Attention all Area-83 Personnel:

It is no secret that our names, our faces, and our lives have been, for as long as the Foundation has existed, a secret. O5 Command has typically ruled from the shadows, making decisions, but not taking an active lead in the direction of the Foundation.


Until now, we have felt the best course of action was to let individual sites and their staff interpret "Secure, Contain, Protect" as they felt necessary, our role being to step in during serious situations.

That has changed.

Since the use of SCP-787700, we've begun to reckon with our role as more than bureaucrats. Fate has entrusted us with the responsibility of altering the outcome of random events to rebuild our planet. We feel the time has come to acknowledge that transparency now matters.

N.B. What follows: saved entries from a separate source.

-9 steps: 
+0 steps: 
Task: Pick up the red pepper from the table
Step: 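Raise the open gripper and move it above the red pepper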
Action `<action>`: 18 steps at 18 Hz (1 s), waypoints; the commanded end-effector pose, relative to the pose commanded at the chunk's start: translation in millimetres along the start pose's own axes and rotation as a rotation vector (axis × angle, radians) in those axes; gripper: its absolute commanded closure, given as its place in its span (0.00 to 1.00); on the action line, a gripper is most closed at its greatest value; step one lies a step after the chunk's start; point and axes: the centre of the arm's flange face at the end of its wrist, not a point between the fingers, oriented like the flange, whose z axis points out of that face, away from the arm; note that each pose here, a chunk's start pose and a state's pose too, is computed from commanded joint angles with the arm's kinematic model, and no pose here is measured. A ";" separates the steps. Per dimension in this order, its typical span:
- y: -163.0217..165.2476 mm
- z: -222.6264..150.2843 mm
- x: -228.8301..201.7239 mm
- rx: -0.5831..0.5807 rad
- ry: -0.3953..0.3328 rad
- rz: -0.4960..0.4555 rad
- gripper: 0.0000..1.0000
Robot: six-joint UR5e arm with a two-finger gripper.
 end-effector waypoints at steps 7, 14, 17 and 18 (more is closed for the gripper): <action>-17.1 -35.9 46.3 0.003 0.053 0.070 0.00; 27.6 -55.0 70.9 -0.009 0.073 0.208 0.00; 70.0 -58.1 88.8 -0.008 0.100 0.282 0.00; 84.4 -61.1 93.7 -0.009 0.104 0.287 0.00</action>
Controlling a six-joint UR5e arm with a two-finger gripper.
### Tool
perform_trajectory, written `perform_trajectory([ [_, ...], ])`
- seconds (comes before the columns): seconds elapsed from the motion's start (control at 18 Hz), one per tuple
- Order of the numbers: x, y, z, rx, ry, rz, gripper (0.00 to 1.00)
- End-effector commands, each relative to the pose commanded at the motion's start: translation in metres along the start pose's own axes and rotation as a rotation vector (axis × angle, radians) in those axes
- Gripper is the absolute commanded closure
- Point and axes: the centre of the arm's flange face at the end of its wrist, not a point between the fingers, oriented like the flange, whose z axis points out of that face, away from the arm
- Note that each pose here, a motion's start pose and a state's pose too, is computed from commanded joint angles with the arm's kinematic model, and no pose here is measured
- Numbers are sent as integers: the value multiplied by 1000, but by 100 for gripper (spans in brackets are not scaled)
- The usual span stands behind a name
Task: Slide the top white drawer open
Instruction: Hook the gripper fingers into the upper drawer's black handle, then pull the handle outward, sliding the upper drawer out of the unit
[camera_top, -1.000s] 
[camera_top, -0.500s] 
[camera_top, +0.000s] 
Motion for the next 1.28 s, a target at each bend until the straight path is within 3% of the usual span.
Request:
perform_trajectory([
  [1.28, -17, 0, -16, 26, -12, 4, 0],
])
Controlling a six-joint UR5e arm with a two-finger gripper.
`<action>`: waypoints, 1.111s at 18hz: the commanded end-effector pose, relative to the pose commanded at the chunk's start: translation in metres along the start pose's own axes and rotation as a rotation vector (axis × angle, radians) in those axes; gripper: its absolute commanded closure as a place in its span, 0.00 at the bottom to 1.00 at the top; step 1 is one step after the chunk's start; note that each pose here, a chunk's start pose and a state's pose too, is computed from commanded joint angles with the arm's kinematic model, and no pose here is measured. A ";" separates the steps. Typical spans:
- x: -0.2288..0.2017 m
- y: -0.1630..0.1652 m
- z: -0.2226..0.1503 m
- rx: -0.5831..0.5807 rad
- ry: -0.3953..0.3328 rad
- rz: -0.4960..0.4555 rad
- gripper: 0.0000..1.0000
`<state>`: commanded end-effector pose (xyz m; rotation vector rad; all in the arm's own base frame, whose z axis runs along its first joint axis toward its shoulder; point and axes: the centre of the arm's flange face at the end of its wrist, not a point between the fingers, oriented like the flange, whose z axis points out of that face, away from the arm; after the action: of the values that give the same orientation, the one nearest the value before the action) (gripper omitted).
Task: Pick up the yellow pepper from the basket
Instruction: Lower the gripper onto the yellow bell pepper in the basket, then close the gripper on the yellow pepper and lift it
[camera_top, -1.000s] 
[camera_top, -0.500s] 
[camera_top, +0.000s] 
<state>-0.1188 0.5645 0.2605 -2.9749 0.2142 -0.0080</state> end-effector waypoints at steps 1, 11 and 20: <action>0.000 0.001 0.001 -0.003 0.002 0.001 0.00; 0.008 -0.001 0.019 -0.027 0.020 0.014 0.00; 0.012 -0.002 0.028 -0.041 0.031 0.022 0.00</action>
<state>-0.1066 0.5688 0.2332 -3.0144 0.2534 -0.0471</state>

As such, we are asking all staff, including non-research personnel, to report to the main hangar deck at 1900 UTC for a Q&A Session. We'll be addressing the details of how SCP-787700 works, explaining our decision to restore only pro-Foundation anomalous organizations, our future, and the future of the anomalous. Other topics are welcome for discussion as long as they are relevant to our current objectives.

Thank you for helping us keep the Foundation running. It's been a hard week. Let's get this done.

Isaac Kaufman kicked back in his office chair as he saw the email waiting for him, the only email. Nothing except administrative reminders and bot emails had come across since the loss of Earth. The last thing that he, or any of his colleagues, wanted was for O5 Command to reveal themselves as "just normal people."

Isaac wasn't sure what to do with his days anymore. Not sure what a “day” was anymore. He was a backup researcher on the thirteen-member team, not even assigned to an anomaly like some of his colleagues. And yet, his superiors had declared him one of their successors, based on little more than a glorified prophecy in some old books. Their sort of Bible in these new times. And truly, he didn't know what he was doing more than anybody else.

Since the apocalypse, there was more boredom on Area-83 than panic or fear. Researchers sat around in the halls playing cards, or in their quarters making posts on ScipNet, some of which would have merited disciplinary action ten days before. There wasn't a post-apocalyptic mood, it felt more like an inconvenience. No survivor’s guilt, just ennui. And so, everyone would pace around the ship for yet another “day”. Nothing the O5s could say would change daily life in the interim.

But business as usual was good enough for a lover of routine like Isaac.

Out in the halls after breakfast, everyone, from Senior Researchers in labcoats to the people on deck three hired to keep the ship running, was abuzz with rumors and speculation as to what the O5 Council were planning.

"Transparency matters?” Are you fucking kidding me? You know, corporate-speak isn't something I thought I'd ever see from O5 Command. He missed the old, shadowy letters. It at least made him feel at least like someone was in control. Now, it's just, 'we're all in the same boat'. It sure didn't make him feel better.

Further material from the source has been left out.